Twice in April 1997, a worker in uranium recovery was sprayed with a
uranium-bearing acid solution on and around his face. The worker was taken to
Lynchburg General Hospital both times. There was radiation on the person's skin,
but at a very low level, said Ayers of the NRC.
The first incident happened because a clogged filter caused a pressure buildup
in a pipe and the gasket around the filter ruptured. The second occurred when
PVC piping in Sapphire downblending equipment was heated and softened by
backed-up uranyl nitrate. The problem was poor system design, said the NRC.
But a March 1997 spill required BWXT to declare an alert and activate its
emergency operations center.
The incident occurred when 47 liters of material containing uranium was spilled
after a solution of nitric acid and 93 kilograms of uranium enriched to 1
percent overflowed into a collection basin and the floor.
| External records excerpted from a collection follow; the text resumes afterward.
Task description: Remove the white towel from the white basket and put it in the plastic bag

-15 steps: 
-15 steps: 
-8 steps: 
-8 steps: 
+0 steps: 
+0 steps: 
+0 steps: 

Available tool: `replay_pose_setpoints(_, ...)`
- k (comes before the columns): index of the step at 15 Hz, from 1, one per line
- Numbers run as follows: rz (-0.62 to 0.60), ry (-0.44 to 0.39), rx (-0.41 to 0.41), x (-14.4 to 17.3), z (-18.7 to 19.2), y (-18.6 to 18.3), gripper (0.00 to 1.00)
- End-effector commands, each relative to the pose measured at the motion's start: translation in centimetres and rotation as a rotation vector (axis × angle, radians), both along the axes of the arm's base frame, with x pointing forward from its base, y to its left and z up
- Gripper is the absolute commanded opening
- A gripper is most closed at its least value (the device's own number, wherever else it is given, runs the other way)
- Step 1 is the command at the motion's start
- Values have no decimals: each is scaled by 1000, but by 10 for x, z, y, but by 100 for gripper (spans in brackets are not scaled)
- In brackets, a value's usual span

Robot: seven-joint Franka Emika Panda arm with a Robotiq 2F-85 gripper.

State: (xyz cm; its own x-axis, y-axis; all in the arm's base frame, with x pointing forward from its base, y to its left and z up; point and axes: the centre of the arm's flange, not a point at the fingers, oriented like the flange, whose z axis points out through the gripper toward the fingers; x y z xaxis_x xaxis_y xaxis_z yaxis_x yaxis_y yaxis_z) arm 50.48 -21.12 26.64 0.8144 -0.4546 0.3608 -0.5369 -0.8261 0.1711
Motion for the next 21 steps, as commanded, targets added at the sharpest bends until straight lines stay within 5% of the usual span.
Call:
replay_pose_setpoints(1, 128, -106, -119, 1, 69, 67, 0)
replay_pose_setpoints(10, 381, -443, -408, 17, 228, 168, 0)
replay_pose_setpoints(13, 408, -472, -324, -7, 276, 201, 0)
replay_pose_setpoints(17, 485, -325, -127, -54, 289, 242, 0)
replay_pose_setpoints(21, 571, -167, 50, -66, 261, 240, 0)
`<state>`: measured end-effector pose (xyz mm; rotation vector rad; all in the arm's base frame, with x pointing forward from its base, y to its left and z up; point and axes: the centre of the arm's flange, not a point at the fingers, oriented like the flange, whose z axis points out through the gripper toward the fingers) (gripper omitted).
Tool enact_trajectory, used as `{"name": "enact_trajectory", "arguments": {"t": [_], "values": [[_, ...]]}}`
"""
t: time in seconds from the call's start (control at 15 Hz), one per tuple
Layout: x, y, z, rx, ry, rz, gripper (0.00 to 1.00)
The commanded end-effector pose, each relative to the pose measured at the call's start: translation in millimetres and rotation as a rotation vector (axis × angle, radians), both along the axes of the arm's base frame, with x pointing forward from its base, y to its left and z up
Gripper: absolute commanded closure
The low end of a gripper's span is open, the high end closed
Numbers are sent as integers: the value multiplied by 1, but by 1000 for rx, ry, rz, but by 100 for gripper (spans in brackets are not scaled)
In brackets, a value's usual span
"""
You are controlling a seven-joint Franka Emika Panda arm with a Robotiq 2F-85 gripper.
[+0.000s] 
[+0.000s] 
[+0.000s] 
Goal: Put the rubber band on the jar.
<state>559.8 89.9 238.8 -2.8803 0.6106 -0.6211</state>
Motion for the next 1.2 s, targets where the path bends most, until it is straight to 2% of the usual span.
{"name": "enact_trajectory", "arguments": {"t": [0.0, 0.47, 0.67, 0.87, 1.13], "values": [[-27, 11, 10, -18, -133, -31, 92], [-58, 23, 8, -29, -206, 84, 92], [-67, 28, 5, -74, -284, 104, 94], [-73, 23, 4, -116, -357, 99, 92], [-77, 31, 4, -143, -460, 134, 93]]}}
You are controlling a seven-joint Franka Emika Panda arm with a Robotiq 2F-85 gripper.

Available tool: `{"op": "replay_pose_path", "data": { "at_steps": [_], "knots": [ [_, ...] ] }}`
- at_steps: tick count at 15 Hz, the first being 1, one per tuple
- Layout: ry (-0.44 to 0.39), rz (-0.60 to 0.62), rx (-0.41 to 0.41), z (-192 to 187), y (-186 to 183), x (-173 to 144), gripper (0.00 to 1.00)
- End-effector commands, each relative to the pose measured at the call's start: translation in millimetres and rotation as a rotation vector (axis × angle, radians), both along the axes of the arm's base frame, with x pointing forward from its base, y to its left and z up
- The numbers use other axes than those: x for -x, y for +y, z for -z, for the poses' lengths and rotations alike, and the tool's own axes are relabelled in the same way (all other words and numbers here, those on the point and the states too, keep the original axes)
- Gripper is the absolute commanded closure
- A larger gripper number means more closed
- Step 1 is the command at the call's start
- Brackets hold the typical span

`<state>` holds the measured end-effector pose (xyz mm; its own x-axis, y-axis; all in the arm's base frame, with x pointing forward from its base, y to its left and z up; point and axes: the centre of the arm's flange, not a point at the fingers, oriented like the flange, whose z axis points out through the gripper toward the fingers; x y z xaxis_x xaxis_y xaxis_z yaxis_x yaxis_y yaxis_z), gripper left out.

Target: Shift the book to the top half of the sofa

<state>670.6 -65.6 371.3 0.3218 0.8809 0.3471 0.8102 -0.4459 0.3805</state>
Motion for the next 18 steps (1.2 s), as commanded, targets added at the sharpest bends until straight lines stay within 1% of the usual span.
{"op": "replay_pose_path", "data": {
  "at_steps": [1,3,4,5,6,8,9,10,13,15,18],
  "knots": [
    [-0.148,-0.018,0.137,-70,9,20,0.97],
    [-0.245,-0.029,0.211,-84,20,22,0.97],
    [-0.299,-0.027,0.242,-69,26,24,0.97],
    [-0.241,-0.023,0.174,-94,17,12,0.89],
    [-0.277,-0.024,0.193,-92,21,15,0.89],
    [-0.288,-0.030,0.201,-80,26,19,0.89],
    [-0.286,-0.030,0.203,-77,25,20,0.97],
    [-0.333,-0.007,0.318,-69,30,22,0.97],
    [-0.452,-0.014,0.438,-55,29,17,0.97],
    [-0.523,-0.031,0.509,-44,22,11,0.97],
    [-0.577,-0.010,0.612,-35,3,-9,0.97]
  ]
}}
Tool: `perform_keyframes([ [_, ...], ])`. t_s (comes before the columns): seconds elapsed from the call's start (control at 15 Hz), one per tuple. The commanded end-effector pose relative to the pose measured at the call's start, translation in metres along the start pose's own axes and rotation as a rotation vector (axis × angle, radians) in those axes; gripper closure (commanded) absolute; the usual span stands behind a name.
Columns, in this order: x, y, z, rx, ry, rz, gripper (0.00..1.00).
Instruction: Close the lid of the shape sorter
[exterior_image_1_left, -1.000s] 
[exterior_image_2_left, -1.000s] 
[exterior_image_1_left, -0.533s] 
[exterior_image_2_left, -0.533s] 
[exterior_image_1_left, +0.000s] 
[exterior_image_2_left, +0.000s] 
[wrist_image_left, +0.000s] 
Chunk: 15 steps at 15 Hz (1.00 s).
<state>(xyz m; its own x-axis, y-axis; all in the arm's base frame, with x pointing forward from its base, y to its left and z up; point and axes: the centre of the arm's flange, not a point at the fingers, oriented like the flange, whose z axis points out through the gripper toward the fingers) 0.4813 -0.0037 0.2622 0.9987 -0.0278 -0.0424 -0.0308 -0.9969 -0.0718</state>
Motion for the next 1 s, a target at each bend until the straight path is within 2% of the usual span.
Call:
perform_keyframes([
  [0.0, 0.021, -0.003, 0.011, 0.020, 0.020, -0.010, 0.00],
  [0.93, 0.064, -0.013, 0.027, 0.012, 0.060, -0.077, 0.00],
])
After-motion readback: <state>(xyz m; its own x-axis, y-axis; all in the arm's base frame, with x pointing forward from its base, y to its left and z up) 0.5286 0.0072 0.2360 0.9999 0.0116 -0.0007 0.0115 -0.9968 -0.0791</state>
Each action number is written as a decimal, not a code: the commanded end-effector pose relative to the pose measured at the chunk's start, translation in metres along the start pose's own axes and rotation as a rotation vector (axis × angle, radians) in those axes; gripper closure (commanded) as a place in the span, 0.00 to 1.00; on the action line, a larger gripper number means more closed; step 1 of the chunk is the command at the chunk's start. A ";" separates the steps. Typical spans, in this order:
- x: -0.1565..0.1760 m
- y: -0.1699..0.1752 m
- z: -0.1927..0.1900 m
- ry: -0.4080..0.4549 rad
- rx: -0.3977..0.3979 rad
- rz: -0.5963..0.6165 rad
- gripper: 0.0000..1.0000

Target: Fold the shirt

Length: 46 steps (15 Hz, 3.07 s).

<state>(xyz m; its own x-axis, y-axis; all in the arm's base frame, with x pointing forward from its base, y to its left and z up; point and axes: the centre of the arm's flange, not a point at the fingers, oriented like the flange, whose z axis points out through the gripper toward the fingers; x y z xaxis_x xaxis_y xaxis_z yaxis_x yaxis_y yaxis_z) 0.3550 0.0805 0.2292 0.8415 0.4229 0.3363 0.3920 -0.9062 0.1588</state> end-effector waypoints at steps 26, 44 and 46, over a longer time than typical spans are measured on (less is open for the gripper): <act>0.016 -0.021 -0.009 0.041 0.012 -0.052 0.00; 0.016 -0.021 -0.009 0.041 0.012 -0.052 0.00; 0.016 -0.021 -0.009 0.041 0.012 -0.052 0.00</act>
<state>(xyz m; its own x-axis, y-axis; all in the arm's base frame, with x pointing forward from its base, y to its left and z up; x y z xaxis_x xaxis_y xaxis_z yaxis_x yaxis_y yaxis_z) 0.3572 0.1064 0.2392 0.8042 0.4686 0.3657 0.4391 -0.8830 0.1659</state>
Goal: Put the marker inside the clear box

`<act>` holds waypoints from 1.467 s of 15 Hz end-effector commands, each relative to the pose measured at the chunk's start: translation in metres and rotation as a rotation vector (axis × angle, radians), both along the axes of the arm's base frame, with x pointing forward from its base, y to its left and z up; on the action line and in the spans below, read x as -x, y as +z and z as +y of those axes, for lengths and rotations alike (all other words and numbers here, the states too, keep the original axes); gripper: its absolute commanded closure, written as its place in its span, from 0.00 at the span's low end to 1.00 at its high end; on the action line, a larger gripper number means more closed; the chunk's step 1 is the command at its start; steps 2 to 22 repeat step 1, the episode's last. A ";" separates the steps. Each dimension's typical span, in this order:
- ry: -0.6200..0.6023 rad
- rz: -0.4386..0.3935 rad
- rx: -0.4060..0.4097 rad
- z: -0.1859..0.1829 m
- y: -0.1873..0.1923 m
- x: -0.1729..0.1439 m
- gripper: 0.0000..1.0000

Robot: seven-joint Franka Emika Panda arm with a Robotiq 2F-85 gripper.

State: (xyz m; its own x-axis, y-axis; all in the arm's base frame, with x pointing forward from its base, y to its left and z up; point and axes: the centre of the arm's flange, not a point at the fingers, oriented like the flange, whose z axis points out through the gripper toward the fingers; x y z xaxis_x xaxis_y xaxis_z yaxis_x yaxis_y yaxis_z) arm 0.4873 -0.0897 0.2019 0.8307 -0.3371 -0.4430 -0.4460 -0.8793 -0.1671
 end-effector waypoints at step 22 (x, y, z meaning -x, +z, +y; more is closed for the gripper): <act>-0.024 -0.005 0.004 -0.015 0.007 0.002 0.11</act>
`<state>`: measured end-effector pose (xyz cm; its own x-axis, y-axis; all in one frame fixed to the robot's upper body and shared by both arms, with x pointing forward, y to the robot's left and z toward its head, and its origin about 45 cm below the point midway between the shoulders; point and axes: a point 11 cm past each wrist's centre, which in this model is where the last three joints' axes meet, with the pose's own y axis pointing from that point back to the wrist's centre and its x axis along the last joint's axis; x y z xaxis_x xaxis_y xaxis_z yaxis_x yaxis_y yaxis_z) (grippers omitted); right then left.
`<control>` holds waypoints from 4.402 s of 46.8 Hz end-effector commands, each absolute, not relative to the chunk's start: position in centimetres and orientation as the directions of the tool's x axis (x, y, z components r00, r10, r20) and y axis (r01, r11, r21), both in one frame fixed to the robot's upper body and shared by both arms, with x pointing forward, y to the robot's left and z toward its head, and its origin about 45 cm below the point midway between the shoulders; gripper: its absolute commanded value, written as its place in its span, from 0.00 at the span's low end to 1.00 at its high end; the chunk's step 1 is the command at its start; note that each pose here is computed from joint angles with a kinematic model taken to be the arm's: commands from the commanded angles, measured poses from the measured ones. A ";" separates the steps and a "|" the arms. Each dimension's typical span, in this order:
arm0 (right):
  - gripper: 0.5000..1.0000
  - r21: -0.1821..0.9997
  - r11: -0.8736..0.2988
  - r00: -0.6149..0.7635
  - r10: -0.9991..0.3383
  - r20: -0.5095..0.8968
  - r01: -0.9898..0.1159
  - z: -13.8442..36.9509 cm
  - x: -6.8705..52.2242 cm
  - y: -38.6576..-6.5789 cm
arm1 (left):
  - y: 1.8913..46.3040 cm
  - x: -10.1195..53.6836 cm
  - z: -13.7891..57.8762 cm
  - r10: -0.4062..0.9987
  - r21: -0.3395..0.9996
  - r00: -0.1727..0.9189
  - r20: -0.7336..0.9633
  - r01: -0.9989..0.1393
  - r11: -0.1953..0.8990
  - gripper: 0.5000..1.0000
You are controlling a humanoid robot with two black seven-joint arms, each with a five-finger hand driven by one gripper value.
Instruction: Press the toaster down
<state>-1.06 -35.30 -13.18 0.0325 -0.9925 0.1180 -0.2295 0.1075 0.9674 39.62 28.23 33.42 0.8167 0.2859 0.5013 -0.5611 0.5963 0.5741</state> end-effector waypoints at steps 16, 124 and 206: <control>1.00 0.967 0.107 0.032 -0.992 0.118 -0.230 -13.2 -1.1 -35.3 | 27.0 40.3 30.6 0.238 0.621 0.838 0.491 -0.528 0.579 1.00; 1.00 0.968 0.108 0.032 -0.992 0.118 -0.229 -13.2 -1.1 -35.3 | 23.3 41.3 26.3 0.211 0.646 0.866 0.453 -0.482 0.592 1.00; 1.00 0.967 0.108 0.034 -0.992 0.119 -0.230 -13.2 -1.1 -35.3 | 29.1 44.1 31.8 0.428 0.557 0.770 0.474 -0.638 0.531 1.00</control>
Because of nitrous oxide fumes and clouds in the building, all the uranium
recovery area was evacuated. According to the NRC, "there was no release to the
environment outside the facility and no personal injuries."
BWXT collected the spilled material into containers and reduced the nitrous
oxide in the building. The alert was terminated four hours later.
Again, all Sapphire downblending was stopped pending approval of BWXT's
preliminary investigation results. BWXT later discovered its hazards analysis
had not considered such an overflow.
But the biggest problems remained with the scrap material.
The scrap process was on hold for all of 1997 and most of 1998 as BWXT installed
a new calciner and experienced problems with it.
BWXT wanted to restart processing the scrap in July of 1998, but the furnace
wasn't ready for testing until January 1999. It malfunctioned completely on the
test run. A chain of events caused scrubber solution and water to spill and ash
and smoke to fill the glovebox, which then leaked.
The test did not involve radioactive material.
BWXT had to reengineer the furnace and develop computer programs to make sure
there weren't other potential domino scenarios.
"Equipment problems and recent mandatory safety reviews are pushing the restart
of the blending operations beyond August," BWXT said in a report to the NRC.
By the fall of 1999, 60 percent of the scrap still hadn't been processed.